Depuis le début de la crise sanitaire, on a beaucoup parlé des petites entreprises, de la restauration et du spectacle. Quid de l’agriculture française ?

Dès le premier confinement, les gens ont applaudi l’agriculture, car ils ont bien vu qu’elle était essentielle au pays. Mais personne n’a pensé aux agriculteurs ! En fait, le Covid amplifie les problèmes de rémunération qui existaient : il a par exemple empêché la vente directe et fermé des débouchés. Mais le problème pré-existait et est loin d’être réglé. Le système actuel ne rémunère pas nos productions agricoles à leur juste prix. Le président Emmanuel Macron a dit que l’agriculture est un secteur stratégique, on devrait donc être payé à notre vraie valeur.

Quelles sont les conséquences de l’annulation du Salon de l’agriculture pour le secteur ?

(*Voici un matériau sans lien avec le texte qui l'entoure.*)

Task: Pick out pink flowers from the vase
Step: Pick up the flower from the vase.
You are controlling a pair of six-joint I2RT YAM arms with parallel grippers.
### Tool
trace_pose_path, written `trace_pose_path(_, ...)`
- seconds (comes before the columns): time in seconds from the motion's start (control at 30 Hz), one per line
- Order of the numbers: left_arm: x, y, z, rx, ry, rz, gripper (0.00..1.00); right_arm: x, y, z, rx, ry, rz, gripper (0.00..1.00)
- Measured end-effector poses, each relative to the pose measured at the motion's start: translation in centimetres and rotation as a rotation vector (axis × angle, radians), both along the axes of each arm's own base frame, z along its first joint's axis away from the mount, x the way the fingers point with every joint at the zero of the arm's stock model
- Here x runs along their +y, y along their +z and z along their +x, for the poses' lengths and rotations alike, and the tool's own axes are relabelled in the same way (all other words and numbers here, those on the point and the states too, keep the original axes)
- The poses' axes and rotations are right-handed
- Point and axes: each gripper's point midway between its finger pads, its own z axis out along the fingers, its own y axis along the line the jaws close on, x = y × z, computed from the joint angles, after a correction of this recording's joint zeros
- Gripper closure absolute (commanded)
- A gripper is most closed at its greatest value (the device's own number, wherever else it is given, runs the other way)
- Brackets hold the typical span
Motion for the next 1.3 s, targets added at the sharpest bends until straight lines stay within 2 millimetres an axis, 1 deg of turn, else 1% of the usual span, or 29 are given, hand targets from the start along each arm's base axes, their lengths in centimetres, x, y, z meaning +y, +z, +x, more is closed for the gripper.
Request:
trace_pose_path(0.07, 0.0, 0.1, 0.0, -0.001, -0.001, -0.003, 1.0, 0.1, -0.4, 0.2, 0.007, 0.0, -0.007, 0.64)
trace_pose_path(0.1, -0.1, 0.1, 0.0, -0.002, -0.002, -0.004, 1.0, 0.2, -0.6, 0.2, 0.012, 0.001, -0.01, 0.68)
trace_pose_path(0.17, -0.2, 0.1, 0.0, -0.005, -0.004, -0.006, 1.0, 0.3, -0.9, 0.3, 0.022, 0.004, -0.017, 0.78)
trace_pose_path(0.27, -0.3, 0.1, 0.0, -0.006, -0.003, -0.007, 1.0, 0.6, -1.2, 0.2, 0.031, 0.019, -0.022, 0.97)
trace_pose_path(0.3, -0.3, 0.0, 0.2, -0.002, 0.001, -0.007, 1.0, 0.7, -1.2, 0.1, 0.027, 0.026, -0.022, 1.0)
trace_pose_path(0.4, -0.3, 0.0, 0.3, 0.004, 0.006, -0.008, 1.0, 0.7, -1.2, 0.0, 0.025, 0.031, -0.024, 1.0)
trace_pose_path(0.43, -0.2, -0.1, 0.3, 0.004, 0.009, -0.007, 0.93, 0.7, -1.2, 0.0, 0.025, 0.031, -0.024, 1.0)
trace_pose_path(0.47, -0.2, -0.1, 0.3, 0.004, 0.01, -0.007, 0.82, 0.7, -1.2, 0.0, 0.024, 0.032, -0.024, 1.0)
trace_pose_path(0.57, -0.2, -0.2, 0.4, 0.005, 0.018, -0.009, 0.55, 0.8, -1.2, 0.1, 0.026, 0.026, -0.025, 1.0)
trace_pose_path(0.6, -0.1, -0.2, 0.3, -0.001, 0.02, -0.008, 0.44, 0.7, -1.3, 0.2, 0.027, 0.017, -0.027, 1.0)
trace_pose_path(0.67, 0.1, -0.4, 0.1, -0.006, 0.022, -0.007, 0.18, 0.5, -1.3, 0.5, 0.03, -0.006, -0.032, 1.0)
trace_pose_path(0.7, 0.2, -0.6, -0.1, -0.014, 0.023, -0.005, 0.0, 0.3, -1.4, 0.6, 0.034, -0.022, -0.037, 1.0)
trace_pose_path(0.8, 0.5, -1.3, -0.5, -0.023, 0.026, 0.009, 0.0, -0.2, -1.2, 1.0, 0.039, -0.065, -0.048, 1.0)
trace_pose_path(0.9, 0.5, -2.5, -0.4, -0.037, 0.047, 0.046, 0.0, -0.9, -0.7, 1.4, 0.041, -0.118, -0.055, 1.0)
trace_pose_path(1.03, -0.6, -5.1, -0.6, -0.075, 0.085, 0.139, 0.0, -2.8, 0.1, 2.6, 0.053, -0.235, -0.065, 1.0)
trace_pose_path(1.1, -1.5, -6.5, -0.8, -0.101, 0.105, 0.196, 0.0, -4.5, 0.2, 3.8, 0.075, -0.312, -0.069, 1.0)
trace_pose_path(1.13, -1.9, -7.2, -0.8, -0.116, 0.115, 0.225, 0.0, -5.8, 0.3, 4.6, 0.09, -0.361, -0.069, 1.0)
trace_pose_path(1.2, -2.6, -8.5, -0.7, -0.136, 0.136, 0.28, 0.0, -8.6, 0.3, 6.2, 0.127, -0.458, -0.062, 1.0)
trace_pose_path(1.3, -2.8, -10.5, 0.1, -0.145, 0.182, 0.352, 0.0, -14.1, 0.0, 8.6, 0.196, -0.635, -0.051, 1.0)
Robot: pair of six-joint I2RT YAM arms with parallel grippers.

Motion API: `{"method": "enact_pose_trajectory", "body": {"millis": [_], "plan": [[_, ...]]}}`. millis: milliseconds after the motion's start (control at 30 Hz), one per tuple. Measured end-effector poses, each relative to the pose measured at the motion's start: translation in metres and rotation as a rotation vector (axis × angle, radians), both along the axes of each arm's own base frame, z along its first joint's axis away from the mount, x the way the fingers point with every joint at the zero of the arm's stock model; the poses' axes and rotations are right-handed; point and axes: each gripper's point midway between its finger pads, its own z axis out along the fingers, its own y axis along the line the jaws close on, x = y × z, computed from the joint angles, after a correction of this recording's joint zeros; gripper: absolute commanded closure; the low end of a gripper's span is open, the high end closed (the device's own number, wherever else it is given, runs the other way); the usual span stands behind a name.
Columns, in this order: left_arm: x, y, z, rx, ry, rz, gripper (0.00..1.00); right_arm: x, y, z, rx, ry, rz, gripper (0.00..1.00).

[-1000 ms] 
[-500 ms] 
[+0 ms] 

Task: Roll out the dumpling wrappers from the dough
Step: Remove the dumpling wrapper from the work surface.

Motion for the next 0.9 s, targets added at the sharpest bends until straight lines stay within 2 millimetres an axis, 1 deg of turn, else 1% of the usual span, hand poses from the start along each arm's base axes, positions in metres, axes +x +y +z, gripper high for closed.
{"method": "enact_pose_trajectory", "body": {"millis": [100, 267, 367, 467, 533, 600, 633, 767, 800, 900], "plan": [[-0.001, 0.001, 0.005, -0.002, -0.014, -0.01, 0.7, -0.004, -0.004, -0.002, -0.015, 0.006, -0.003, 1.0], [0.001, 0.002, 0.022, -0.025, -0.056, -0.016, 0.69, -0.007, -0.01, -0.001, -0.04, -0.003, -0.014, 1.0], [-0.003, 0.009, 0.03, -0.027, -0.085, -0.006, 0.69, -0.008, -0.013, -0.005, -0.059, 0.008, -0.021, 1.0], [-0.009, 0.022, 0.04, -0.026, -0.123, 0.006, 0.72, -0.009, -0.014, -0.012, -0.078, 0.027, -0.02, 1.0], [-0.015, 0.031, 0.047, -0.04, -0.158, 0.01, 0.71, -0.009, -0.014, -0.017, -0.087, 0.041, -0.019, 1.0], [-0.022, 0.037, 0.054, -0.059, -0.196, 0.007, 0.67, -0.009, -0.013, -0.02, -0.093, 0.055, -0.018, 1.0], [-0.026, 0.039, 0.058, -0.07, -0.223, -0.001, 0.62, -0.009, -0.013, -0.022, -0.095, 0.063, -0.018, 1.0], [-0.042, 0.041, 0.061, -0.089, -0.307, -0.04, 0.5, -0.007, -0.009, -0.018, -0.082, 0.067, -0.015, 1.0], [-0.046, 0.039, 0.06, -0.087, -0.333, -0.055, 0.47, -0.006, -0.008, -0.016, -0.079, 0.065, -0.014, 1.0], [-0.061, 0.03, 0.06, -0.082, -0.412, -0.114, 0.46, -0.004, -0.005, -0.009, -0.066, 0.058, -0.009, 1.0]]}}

L’agriculture en général perd une formidable vitrine, et surtout un important vecteur de communication. Le Salon est le temps de l’agriculture, qui nous permet de communiquer pour toucher la population. C’est donc un manque à gagner important. Certains agriculteurs qui vendent des produits haut de gamme perdent, eux, un marché.

Emmanuel Macron était en visite mardi dans une exploitation agricole bourguignonne : a-t-il fait des annonces particulières ? Plus généralement, comment jugez-vous son action pour le secteur agricole ?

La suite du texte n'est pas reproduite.